YOUR TASK:
Using the entries below, copy out all lines where "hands" is found.

::: EXTRACTED ENTRIES

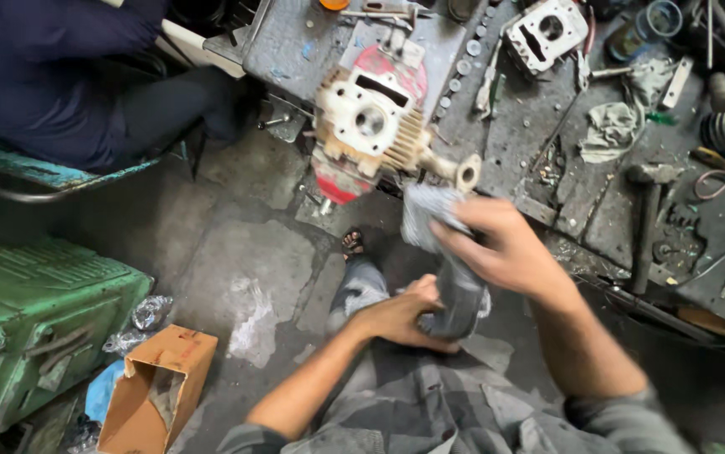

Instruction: The person wipes a small engine cylinder head with a cloth, then uses a metal tool to work inside the cylinder bore and wipes the part again. They then carry the cylinder head to a machine in a darker corner of the workshop and continue working on it there.

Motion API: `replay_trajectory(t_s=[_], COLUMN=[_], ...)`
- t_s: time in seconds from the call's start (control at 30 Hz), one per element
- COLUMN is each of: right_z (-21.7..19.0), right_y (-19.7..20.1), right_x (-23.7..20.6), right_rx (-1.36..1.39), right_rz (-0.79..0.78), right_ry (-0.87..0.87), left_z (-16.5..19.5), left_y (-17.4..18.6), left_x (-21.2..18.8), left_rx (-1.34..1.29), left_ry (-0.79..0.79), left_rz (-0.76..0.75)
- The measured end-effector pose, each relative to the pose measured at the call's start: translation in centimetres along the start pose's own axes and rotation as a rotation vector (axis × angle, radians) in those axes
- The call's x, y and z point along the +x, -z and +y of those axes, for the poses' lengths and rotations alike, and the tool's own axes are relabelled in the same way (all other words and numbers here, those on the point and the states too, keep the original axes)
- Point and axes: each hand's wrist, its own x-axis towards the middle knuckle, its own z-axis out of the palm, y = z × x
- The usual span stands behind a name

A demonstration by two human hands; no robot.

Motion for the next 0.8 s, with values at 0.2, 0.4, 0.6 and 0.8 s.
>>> replay_trajectory(t_s=[0.2,0.4,0.6,0.8], right_z=[-2.8,-5.2,-6.4,-3.1], right_y=[-3.1,1.5,1.1,-0.3], right_x=[10.5,17.4,14.2,14.9], right_rx=[-0.906,-0.452,-0.863,-0.807], right_rz=[-0.114,-0.606,-0.332,-0.417], right_ry=[0.057,0.034,0.068,0.039], left_z=[-2.9,-2.0,-1.8,-0.9], left_y=[1.8,6.3,9.1,8.4], left_x=[2.3,3.5,2.1,1.7], left_rx=[-0.725,-0.836,-0.770,-0.887], left_ry=[0.351,0.309,0.461,0.383], left_rz=[-0.137,-0.181,-0.042,-0.052])
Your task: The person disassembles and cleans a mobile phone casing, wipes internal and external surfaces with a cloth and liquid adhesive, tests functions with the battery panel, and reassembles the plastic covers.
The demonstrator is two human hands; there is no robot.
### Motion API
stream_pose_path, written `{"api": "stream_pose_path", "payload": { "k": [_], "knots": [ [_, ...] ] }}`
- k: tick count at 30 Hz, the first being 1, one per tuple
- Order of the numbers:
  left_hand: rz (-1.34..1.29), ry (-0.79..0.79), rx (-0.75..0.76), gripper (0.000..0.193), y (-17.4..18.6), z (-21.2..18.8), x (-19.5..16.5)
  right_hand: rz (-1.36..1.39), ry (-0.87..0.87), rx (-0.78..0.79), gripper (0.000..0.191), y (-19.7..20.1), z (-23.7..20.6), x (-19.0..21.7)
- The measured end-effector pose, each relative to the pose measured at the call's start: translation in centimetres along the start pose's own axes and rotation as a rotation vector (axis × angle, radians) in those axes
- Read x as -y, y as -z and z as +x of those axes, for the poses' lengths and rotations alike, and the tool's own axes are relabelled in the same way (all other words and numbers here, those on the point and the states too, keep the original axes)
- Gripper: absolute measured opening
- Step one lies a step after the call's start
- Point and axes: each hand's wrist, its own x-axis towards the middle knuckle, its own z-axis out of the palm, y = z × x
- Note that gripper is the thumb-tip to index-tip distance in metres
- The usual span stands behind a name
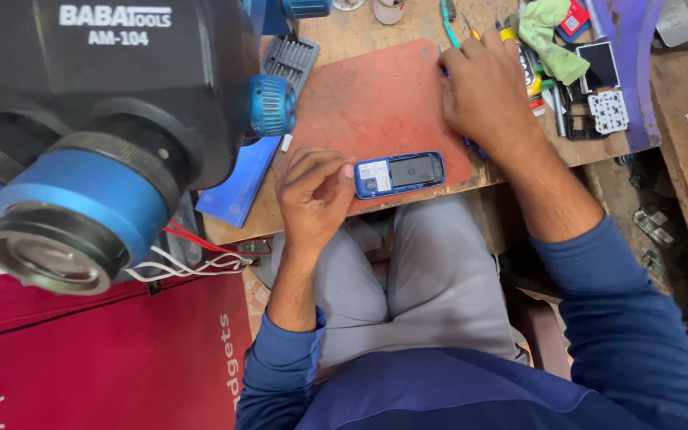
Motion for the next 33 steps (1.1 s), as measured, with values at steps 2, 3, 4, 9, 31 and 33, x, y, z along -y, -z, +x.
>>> {"api": "stream_pose_path", "payload": {
  "k": [2, 3, 4, 9, 31, 33],
  "knots": [
    [-0.003, -0.001, -0.004, 0.009, 0.1, 0.1, 0.0, -0.028, -0.028, 0.017, 0.015, -1.1, 0.5, -0.4],
    [-0.010, 0.008, -0.006, 0.009, 0.2, 0.2, 0.0, -0.038, -0.045, 0.022, 0.016, -1.6, 0.6, -0.6],
    [-0.019, 0.016, -0.007, 0.010, 0.2, 0.2, 0.0, -0.050, -0.064, 0.027, 0.017, -1.9, 0.8, -0.6],
    [-0.015, 0.047, 0.006, 0.012, 0.2, 0.1, -0.1, 0.079, -0.199, -0.042, 0.020, -2.3, 1.3, -0.6],
    [-0.070, 0.081, -0.020, 0.017, 0.0, -0.4, 1.0, 0.749, -0.084, 0.057, 0.032, 8.5, 0.0, 6.1],
    [-0.073, 0.069, -0.028, 0.017, 0.0, -0.4, 1.0, 0.892, -0.118, 0.000, 0.022, 8.1, -0.6, 5.7]
  ]
}}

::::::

EXERCISE ANSWER:
A demonstration by two human hands; no robot.
The demonstrator is two human hands; there is no robot.

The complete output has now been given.